→ **PROBLEM REQUIREMENTS**
The expected answer is every line of the material, reproduced exactly.

→ **INFORMATION SHOWN**

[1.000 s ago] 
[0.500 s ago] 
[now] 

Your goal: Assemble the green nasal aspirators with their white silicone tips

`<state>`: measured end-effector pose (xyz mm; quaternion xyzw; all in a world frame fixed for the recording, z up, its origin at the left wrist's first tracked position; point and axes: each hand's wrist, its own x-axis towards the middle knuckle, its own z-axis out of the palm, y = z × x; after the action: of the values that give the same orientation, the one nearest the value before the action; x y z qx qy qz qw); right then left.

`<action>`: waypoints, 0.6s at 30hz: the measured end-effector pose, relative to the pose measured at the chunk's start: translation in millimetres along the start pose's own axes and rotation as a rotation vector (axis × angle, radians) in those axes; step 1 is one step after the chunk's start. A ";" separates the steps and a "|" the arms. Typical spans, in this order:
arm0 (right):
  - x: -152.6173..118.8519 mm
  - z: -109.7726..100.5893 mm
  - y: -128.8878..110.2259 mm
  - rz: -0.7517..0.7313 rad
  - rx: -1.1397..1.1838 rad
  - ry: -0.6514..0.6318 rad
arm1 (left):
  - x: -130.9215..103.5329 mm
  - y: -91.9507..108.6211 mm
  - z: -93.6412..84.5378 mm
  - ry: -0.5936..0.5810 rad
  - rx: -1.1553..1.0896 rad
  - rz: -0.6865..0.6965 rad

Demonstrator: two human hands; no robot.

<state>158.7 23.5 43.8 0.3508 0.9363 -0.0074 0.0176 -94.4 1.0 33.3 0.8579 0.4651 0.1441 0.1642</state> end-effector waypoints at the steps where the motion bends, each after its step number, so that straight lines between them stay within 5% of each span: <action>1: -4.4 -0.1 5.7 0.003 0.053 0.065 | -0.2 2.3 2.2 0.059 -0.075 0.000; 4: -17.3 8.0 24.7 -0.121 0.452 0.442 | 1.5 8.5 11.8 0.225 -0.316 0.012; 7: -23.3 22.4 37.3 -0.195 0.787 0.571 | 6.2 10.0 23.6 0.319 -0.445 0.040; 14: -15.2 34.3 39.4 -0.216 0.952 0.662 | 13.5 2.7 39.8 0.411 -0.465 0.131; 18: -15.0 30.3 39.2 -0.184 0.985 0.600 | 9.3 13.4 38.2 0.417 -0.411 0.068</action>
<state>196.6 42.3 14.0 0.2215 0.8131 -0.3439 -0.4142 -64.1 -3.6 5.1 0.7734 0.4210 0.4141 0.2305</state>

→ **RESPONSE BOX**
[1.000 s ago] 
[0.500 s ago] 
[now] 

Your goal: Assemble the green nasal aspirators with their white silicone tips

`<state>`: measured end-effector pose (xyz mm; quaternion xyzw; all in a world frame fixed for the recording, z up, its origin at the left wrist's first tracked position; point and axes: each hand's wrist, its own x-axis towards the middle knuckle, its own z-axis out of the palm, y = z × x; after the action: of the values that give the same orientation, the one nearest the value before the action; x y z qx qy qz qw); right then left.

`<action>`: waypoints, 0.6s at 30hz: the measured end-effector pose, relative to the pose measured at the chunk's start: translation in millimetres along the start pose's own axes and rotation as a rotation vector (axis × angle, radians) in those axes; step 1 is one step after the chunk's start. A ";" separates the steps and a "|" the arms. Typical spans, in this order:
arm0 (right):
  - x: -152.6173..118.8519 mm
  - z: -109.7726..100.5893 mm
  - y: -128.8878..110.2259 mm
  - rz: -0.7517..0.7313 rad
  - rx: -1.1397..1.1838 rad
  - ry: -0.6514..0.6318 rad
arm1 (left):
  - x: -130.9215..103.5329 mm
  - y: -91.9507..108.6211 mm
  - z: -93.6412..84.5378 mm
  - ry: -0.5936..0.5810 rad
  - rx: -1.1553..1.0896 rad
  - rz: -0.6865..0.6965 rad

Demonstrator: two human hands; no robot.

<state>158.7 23.5 43.8 0.3508 0.9363 -0.0074 0.0176 -94.4 1.0 33.3 0.8579 0.4651 0.1441 0.1642</state> end-effector waypoints at the steps where the motion bends, each after its step number, so that straight lines between them stay within 5% of each span: <action>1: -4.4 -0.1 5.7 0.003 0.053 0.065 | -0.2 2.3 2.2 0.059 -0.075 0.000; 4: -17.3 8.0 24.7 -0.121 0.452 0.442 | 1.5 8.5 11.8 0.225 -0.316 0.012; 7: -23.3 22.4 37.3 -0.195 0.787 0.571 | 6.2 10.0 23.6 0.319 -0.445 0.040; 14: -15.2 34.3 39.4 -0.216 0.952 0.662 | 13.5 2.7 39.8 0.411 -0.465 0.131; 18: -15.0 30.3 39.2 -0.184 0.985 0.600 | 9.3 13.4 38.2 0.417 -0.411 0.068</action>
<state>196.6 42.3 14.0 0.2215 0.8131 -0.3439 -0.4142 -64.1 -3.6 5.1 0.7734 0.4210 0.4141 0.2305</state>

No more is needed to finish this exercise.